Description of the task | Across the whole listing, copy out every line that includes the string "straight".

Records for this task |

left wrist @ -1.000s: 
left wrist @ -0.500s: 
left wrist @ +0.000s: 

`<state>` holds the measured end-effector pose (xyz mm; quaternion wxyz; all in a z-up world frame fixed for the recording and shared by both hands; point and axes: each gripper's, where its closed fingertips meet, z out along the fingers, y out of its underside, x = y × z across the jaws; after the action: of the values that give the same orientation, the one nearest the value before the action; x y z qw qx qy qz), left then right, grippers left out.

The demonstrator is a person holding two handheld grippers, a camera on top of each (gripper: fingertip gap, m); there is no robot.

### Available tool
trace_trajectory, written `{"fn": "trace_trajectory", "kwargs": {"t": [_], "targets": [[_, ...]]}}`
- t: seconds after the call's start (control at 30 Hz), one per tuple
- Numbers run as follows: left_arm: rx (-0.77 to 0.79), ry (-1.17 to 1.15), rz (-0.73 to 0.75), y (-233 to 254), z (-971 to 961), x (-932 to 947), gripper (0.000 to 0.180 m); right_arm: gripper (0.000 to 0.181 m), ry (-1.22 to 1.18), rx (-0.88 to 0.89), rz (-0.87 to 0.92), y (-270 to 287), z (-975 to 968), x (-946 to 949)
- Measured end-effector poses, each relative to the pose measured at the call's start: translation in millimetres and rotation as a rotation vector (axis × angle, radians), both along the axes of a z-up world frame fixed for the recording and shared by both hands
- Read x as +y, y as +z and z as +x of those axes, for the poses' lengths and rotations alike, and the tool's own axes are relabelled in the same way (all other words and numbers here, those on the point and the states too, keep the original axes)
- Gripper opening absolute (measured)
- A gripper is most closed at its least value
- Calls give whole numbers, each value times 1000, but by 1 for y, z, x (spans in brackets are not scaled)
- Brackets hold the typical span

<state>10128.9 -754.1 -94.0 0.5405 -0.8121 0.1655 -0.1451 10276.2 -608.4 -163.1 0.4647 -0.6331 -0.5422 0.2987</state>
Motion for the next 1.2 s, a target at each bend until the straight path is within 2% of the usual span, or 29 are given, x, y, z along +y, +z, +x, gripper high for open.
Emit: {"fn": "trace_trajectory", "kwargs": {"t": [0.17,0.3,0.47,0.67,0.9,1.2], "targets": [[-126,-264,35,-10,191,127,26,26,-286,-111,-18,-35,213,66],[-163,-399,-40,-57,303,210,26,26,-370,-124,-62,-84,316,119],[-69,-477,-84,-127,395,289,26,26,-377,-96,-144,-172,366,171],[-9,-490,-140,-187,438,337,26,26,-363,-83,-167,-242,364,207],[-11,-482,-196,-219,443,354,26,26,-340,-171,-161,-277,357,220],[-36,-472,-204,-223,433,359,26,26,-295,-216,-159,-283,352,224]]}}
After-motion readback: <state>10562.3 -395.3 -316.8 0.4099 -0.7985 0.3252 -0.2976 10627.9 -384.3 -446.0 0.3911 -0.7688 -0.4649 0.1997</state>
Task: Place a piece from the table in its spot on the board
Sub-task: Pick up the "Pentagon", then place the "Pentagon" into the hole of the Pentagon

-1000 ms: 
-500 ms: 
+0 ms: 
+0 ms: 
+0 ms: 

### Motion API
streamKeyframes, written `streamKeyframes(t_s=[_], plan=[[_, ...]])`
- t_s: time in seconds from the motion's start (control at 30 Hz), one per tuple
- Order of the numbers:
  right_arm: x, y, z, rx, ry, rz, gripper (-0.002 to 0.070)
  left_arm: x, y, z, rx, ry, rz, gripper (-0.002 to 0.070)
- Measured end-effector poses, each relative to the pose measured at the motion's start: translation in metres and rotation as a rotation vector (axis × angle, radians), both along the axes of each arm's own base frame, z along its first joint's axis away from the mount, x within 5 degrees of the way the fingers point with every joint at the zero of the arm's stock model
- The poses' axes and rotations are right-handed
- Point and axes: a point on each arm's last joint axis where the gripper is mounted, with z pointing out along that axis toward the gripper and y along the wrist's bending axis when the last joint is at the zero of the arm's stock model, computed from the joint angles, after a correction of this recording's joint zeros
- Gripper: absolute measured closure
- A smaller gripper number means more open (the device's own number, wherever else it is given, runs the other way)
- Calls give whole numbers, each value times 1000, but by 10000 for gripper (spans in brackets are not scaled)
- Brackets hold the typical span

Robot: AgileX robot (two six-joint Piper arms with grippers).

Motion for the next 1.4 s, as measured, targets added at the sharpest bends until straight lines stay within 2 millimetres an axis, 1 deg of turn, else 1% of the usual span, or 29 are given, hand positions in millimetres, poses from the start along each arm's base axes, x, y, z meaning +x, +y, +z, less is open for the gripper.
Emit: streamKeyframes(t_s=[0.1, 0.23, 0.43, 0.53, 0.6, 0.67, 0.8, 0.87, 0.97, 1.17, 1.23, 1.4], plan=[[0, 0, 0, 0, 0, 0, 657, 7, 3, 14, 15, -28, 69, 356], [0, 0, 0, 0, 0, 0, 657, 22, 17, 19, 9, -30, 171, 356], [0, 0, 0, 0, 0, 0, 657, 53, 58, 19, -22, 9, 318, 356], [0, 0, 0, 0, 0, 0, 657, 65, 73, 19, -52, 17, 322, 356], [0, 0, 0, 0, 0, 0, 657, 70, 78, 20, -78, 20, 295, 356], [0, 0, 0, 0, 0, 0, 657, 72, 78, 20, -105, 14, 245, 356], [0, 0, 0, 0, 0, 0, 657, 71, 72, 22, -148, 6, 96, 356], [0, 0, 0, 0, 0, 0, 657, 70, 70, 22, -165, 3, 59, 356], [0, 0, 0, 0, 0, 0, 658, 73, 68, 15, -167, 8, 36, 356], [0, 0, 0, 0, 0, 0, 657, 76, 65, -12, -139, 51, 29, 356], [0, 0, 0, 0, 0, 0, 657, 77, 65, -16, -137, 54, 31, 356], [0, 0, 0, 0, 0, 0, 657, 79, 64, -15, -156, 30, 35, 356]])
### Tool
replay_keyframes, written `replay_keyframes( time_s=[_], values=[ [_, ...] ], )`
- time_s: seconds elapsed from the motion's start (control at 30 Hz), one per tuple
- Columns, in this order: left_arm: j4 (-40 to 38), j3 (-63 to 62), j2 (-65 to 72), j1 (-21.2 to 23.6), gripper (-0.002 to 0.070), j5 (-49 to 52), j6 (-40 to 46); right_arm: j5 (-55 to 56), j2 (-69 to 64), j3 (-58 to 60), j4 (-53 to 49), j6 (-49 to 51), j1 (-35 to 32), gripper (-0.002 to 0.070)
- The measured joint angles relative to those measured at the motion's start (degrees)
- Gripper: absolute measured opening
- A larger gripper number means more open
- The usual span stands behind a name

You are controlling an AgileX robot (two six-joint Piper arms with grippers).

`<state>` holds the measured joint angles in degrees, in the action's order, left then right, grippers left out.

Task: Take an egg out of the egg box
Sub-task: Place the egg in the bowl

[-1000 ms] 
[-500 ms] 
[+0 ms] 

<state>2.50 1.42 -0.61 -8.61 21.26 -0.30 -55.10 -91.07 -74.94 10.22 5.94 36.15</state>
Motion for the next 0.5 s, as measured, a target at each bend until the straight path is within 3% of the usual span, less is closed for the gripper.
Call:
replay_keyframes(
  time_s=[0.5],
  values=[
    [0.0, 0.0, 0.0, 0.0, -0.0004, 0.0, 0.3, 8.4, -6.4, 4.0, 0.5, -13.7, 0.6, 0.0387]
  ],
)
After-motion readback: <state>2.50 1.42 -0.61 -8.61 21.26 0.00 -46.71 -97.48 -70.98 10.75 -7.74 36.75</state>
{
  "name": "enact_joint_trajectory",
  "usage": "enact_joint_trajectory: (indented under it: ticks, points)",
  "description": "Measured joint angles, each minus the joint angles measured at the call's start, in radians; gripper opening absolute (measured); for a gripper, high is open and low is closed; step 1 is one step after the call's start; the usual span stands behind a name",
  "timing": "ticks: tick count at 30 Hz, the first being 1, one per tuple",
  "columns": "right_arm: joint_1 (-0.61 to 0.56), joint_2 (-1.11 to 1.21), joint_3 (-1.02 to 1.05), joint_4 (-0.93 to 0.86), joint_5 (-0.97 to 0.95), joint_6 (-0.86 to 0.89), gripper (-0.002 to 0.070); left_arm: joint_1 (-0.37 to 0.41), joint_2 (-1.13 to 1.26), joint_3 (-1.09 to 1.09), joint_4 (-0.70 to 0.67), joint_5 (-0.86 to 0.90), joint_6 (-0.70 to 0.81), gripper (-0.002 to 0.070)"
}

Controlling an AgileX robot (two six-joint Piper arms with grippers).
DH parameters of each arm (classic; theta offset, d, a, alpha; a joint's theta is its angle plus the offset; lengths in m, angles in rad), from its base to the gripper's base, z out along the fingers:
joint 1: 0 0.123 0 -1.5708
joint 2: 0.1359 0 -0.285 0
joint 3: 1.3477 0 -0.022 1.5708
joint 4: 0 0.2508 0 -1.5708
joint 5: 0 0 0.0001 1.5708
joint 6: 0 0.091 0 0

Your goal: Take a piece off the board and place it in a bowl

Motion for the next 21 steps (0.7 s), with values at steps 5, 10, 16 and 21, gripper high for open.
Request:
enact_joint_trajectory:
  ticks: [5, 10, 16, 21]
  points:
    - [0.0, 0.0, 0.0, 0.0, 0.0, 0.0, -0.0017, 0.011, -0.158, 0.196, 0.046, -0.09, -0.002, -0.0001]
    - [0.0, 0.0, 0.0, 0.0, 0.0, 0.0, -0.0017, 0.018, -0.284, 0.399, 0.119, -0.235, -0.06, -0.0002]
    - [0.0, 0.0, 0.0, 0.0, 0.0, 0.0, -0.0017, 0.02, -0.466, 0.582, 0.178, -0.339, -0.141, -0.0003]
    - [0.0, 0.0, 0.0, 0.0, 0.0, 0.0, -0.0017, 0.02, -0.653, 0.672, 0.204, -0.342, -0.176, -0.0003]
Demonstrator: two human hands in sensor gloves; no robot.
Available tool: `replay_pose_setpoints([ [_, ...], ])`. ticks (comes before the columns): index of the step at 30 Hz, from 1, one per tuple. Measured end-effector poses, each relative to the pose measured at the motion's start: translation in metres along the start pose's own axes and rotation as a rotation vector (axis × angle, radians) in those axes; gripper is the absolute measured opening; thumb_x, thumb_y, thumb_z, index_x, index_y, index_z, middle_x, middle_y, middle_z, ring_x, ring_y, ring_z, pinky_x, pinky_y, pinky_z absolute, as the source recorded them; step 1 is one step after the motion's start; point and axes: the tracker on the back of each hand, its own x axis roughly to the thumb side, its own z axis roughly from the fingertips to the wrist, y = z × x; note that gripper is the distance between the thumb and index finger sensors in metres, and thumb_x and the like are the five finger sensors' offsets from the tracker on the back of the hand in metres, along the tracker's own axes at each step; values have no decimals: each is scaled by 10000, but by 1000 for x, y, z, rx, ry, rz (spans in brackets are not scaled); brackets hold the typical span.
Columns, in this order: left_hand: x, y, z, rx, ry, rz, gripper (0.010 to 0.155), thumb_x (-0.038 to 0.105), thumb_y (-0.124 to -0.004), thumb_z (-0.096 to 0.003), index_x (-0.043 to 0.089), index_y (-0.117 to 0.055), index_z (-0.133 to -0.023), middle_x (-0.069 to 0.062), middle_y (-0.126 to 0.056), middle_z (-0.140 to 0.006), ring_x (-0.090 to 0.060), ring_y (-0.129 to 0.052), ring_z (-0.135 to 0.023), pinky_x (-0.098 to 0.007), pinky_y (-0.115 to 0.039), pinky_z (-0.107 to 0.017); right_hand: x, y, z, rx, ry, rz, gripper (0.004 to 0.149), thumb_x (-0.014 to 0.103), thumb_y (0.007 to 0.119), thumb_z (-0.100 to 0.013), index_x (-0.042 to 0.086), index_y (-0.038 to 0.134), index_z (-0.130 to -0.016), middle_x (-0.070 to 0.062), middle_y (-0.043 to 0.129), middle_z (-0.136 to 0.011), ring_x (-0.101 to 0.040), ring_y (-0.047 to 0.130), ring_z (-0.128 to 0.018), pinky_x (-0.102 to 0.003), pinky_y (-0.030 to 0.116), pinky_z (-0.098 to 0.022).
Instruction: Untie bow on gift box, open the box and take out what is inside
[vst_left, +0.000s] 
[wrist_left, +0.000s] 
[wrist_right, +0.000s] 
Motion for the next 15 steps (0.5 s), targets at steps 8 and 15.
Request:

Reply |
Motion for the next 1.2 s, a target at each bend until the straight path is within 2% of the usual span, or 29 are given, x, y, z along +y, +z, +x, gripper high for open.
Motion for the next 1.4 s, as measured, targets added at the sharpest bends until straight lines stay within 2 millimetres an axis, 1 deg of turn, else 1% of the usual span, or 29 are given, hand positions in millimetres, poses from the start along each arm's base axes, x, y, z meaning +x, +y, +z, less is open for the gripper.
Motion for the next 0.5 s, as measured, a target at each bend until the straight path is within 3% of the usual span, less is closed for the gripper.

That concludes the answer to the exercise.